1. A preparation method of emulsion based on steam-exploded lignin is characterized by comprising the following steps: the steam exploded lignin was used to prepare a homogeneous emulsion.

2. The method for preparing an emulsion based on steam exploded lignin according to claim 1, wherein: the raw materials used are corn straw, wheat straw, medicinal plant straw, wood and the like.

3. The method for preparing an emulsion based on steam exploded lignin according to claims 1, 2, characterized in that: the used raw materials need to be pretreated by steam explosion under the condition of 0.5-2.0Mpa for 2-30 min.

4. The method for preparing steam exploded lignin-based emulsion according to claims 1, 2 and 3, wherein the steam exploded lignin is prepared from the raw material after steam explosion treatment by dilute alkali solution extraction and acid precipitation, and the dilute alkali is 0.5-5% of sodium hydroxide and potassium hydroxide. The acid used is 1-3M hydrochloric acid or sulfuric acid.

5. The method for preparing steam exploded lignin-based emulsion according to claims 1, 2, 3 and 4, wherein the steam exploded lignin is copolymerized and grafted with acrylamide to prepare a high molecular lignin graft copolymer, and the ratio of the two is 1: 10-10: 1.

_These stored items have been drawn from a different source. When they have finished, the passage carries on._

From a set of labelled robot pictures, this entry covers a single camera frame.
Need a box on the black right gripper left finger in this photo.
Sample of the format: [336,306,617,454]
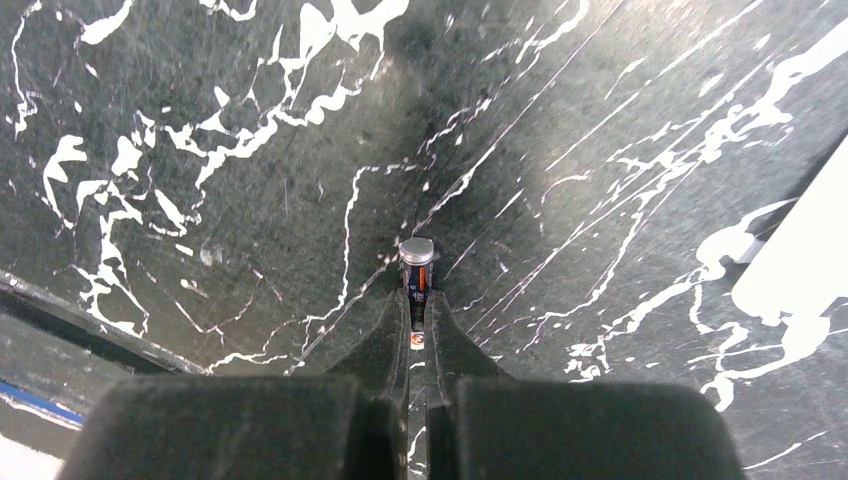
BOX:
[59,291,410,479]

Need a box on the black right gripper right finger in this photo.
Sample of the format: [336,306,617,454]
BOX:
[423,291,744,479]

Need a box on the black battery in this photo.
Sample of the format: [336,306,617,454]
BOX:
[399,237,435,351]

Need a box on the white air conditioner remote control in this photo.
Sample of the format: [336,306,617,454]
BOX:
[731,141,847,318]

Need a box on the black front mounting rail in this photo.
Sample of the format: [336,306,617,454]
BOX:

6. the method for preparing the emulsion based on the steam exploded lignin according to claims 1, 2, 3, 4 and 5, wherein the graft copolymer prepared in the step 4 is dispersed in water, an appropriate amount of oil phase is added, and after shaking, the emulsion is statically layered to obtain milky emulsion. The oil phase used includes cyclohexane, trichloroethane, isopropyl myristate, and the like.